■ **Task**:
Reproduce the whole listing that follows, character for character, and drop the images.

+++

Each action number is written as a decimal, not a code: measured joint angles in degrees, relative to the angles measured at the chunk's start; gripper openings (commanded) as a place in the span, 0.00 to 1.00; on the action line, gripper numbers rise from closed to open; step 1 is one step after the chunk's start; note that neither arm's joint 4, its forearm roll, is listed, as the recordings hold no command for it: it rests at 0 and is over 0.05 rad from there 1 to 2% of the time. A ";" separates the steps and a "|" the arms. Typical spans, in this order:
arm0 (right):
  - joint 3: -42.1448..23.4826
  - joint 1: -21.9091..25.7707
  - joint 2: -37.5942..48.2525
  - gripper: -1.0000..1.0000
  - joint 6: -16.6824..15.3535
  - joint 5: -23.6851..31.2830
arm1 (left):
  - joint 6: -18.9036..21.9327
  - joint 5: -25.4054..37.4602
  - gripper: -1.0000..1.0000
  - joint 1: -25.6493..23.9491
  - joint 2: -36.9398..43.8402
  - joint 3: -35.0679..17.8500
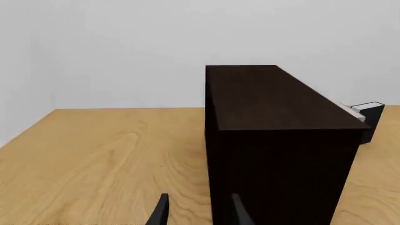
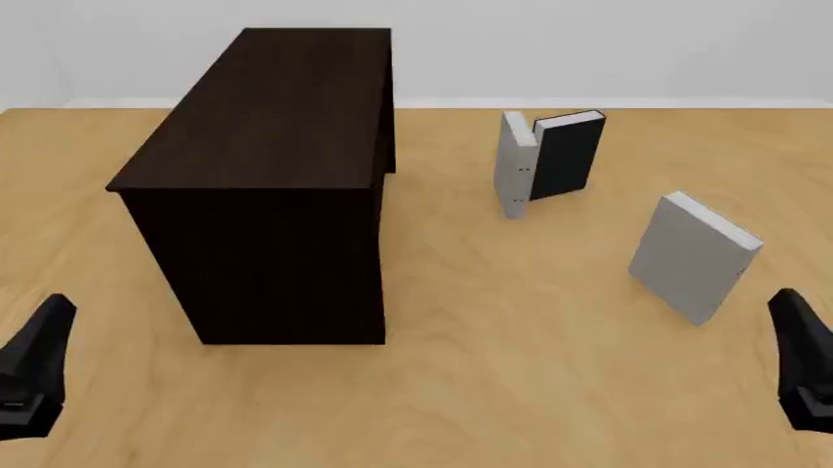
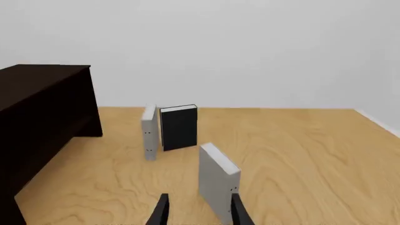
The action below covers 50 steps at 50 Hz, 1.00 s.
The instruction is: Pick up the book on the right and place it under the cabinet shelf.
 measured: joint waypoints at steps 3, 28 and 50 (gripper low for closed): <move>0.32 -0.49 1.05 1.00 -0.29 -0.87 | -0.02 -0.08 1.00 0.39 0.15 -0.01; -9.93 -0.50 14.03 1.00 -5.21 4.51 | -0.17 -0.77 1.00 1.36 1.53 0.04; -30.09 -2.39 27.10 1.00 -11.83 20.73 | -0.21 -0.67 1.00 1.40 1.54 0.01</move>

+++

■ **Task output**:
Each action number is written as a decimal, not a code: measured joint angles in degrees, relative to the angles measured at the chunk's start; gripper openings (commanded) as a place in the span, 0.00 to 1.00; on the action line, gripper numbers rise from closed to open; step 1 is one step after the chunk's start; note that neither arm's joint 4, its forearm roll, is listed, as the recordings hold no command for it: it rests at 0 and is over 0.05 rad from there 1 to 2% of the time. A ";" separates the steps and a "|" the arms. Typical spans, in this order:
arm0 (right):
  - joint 3: -42.1448..23.4826
  - joint 1: -21.9091..25.7707
  - joint 2: -37.5942..48.2525
  - gripper: -1.0000..1.0000
  - joint 6: -16.6824..15.3535
  - joint 5: -23.6851..31.2830
arm1 (left):
  - joint 6: -18.9036..21.9327
  - joint 5: -25.4054..37.4602
  - gripper: -1.0000..1.0000
  - joint 1: -25.6493..23.9491
  - joint 2: -36.9398..43.8402
  - joint 3: -35.0679..17.8500
The action below covers 50 steps at 50 Hz, 1.00 s.
The instruction is: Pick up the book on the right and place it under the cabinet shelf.
 measured: joint waypoints at steps 3, 28 and 50 (gripper low for closed): <move>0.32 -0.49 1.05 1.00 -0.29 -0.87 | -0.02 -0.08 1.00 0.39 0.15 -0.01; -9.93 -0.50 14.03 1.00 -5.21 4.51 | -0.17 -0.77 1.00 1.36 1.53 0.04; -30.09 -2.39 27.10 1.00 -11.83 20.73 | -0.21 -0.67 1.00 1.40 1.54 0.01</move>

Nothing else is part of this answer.